Brief:
Reproduce all records verbatim.

**** Supplied material

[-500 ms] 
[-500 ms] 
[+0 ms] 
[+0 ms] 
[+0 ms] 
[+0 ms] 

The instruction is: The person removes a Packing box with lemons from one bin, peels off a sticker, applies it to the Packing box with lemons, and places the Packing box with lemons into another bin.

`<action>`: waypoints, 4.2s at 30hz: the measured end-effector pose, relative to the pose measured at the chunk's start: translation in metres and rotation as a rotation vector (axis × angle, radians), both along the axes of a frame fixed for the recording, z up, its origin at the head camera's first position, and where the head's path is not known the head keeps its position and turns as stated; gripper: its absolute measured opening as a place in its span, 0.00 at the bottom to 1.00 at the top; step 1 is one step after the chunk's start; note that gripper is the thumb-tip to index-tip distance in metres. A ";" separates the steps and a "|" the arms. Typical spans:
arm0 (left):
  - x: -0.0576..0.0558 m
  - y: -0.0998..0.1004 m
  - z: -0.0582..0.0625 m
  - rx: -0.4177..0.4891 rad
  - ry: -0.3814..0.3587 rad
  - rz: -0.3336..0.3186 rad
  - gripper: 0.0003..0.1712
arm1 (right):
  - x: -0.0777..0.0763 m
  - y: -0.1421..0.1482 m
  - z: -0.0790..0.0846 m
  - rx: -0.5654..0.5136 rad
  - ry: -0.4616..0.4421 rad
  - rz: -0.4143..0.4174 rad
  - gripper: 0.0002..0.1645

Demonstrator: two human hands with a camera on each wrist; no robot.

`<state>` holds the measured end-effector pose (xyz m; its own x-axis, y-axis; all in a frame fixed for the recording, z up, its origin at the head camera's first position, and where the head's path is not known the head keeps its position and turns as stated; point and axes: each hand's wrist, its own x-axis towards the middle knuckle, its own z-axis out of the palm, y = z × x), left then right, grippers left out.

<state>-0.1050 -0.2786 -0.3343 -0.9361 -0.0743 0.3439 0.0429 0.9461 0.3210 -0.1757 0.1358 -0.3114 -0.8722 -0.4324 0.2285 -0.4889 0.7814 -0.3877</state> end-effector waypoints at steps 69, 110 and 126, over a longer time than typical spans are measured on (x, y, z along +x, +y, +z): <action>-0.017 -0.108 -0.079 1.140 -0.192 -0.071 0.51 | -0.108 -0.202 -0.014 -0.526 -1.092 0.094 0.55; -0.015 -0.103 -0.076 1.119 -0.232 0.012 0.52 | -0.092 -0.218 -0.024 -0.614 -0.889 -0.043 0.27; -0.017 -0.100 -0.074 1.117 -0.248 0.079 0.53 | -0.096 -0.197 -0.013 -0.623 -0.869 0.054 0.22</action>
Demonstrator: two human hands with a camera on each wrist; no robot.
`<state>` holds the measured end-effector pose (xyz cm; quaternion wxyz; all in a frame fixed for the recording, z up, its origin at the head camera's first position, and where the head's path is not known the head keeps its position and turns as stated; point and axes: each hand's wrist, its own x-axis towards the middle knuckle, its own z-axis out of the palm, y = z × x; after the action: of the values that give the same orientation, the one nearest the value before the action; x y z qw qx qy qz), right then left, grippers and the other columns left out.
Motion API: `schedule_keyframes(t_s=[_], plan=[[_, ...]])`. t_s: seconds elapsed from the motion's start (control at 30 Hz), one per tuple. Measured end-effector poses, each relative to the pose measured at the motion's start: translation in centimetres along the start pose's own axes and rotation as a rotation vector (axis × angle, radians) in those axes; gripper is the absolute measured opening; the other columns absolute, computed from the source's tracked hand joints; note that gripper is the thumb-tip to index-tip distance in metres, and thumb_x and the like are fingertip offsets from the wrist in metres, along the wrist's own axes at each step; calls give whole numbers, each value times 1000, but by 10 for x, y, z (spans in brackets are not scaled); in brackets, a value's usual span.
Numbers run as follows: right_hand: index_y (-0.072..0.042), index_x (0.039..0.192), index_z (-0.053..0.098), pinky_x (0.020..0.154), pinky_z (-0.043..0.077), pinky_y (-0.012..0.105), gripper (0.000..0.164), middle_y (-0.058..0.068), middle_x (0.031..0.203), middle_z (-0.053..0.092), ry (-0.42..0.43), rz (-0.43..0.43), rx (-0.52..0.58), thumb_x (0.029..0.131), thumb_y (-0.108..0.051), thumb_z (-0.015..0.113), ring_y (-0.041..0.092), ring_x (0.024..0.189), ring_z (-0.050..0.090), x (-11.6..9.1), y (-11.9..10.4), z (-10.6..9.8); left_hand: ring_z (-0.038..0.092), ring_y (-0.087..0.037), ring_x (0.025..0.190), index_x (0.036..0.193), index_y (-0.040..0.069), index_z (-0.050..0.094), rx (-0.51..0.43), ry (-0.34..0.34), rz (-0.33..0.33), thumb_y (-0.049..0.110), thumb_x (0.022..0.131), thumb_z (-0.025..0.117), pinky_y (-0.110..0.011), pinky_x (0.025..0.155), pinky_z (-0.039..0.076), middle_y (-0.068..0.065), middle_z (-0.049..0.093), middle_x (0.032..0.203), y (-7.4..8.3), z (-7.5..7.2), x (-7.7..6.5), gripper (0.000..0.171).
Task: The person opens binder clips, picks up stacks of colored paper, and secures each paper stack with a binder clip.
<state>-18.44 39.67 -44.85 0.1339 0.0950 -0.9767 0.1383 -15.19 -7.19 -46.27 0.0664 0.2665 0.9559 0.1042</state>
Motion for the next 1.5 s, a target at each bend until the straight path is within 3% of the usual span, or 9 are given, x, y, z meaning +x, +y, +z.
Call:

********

Result of this exercise:
[-500 ms] 
[-500 ms] 
[+0 ms] 
[+0 ms] 
[+0 ms] 
[+0 ms] 

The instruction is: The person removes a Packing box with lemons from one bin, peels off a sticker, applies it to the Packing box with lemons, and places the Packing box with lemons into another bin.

`<action>`: waypoints, 4.2s at 30hz: the measured end-effector pose, relative to the pose measured at the chunk's start: translation in metres and rotation as a rotation vector (axis × angle, radians), both along the axes of a frame fixed for the recording, z up, its origin at the head camera's first position, and where the head's path is not known the head keeps its position and turns as stated; gripper: its absolute measured opening as a place in its span, 0.00 at the bottom to 1.00 at the top; step 1 is one step after the chunk's start; note that gripper is the thumb-tip to index-tip distance in metres. A ";" separates the steps and a "|" the arms. Typical spans:
arm0 (left):
  - x: -0.0576..0.0558 m
  - y: -0.0998..0.1004 m
  - z: -0.0582..0.0625 m
  - rx: -0.4177..0.4891 rad
  - ry: -0.3814..0.3587 rad
  - rz: -0.3336..0.3186 rad
  - gripper: 0.0003..0.1712
arm1 (right):
  - x: -0.0777..0.0763 m
  - y: -0.1421..0.1482 m
  - z: -0.0790..0.0846 m
  - rx: -0.5654..0.5136 rad
  - ry: -0.4616..0.4421 rad
  - rz: -0.4143..0.4174 rad
  - gripper: 0.0002..0.1645

Demonstrator: two human hands with a camera on each wrist; no robot.

`<state>` holds the measured end-effector pose (xyz m; its own x-axis, y-axis; all in a frame fixed for the recording, z up, its origin at the head camera's first position, and where the head's path is not known the head keeps its position and turns as stated; point and axes: each hand's wrist, its own x-axis towards the middle knuckle, its own z-axis out of the palm, y = z × x), left then right, grippers left out.

<state>-0.1050 -0.2786 -0.3343 -0.9361 -0.0743 0.3439 0.0429 0.9461 0.3210 -0.1757 0.1358 -0.3114 -0.8722 -0.4324 0.2285 -0.4889 0.7814 -0.3877</state> end-effector waypoints at steps 69, 110 and 126, over a longer time than typical spans are measured on (x, y, z along +x, +y, +z): <action>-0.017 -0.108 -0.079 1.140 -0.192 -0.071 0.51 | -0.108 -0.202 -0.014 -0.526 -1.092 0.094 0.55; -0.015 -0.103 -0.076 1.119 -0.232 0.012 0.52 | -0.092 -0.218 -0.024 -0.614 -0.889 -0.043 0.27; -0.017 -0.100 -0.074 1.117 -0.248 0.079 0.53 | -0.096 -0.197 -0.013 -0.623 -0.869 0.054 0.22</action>
Demonstrator: two human hands with a camera on each wrist; no robot.
`<state>` holds the measured end-effector pose (xyz cm; quaternion wxyz; all in a frame fixed for the recording, z up, its origin at the head camera's first position, and where the head's path is not known the head keeps its position and turns as stated; point and axes: each hand's wrist, its own x-axis towards the middle knuckle, its own z-axis out of the palm, y = z × x; after the action: of the values that give the same orientation, the one nearest the value before the action; x y z qw qx qy qz), right then left, grippers and the other columns left out.
Motion API: `schedule_keyframes(t_s=[_], plan=[[_, ...]])`. t_s: seconds elapsed from the motion's start (control at 30 Hz), one per tuple. Measured end-effector poses, each relative to the pose measured at the motion's start: translation in centimetres along the start pose's own axes and rotation as a rotation vector (axis × angle, radians) in those axes; gripper is the absolute measured opening; the other columns absolute, computed from the source's tracked hand joints; note that gripper is the thumb-tip to index-tip distance in metres, and thumb_x and the like are fingertip offsets from the wrist in metres, along the wrist's own axes at each step; calls give whole numbers, each value times 1000, but by 10 for x, y, z (spans in brackets are not scaled); in brackets, a value's usual span.
Numbers run as follows: right_hand: index_y (-0.072..0.042), index_x (0.039..0.192), index_z (-0.053..0.098), pinky_x (0.020..0.154), pinky_z (-0.043..0.077), pinky_y (-0.012..0.105), gripper (0.000..0.164), middle_y (-0.058..0.068), middle_x (0.031..0.203), middle_z (-0.053..0.092), ry (-0.42..0.43), rz (-0.43..0.43), rx (-0.52..0.58), thumb_x (0.029..0.131), thumb_y (-0.108..0.051), thumb_z (-0.015..0.113), ring_y (-0.041..0.092), ring_x (0.024..0.189), ring_z (-0.050..0.090), x (-11.6..9.1), y (-11.9..10.4), z (-10.6..9.8); left_hand: ring_z (-0.038..0.092), ring_y (-0.087..0.037), ring_x (0.025..0.190), index_x (0.036..0.193), index_y (-0.040..0.069), index_z (-0.050..0.094), rx (-0.51..0.43), ry (-0.34..0.34), rz (-0.33..0.33), thumb_y (-0.049..0.110), thumb_x (0.022..0.131), thumb_z (-0.025..0.117), pinky_y (-0.110..0.011), pinky_x (0.025..0.155), pinky_z (-0.039..0.076), middle_y (-0.068..0.065), middle_z (-0.049..0.093), middle_x (0.032..0.203), y (-7.4..8.3), z (-7.5..7.2), x (-7.7..6.5), gripper (0.000..0.171).
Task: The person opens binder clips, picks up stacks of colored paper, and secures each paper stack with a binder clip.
<state>-18.44 39.67 -44.85 0.1339 0.0950 -0.9767 0.1383 -15.19 -7.19 -46.27 0.0664 0.2665 0.9559 0.1042</state>
Motion for the next 1.5 s, a target at each bend until the straight path is within 3% of the usual span, or 9 are given, x, y, z meaning +x, +y, +z.
Call:

The required output has been supplied.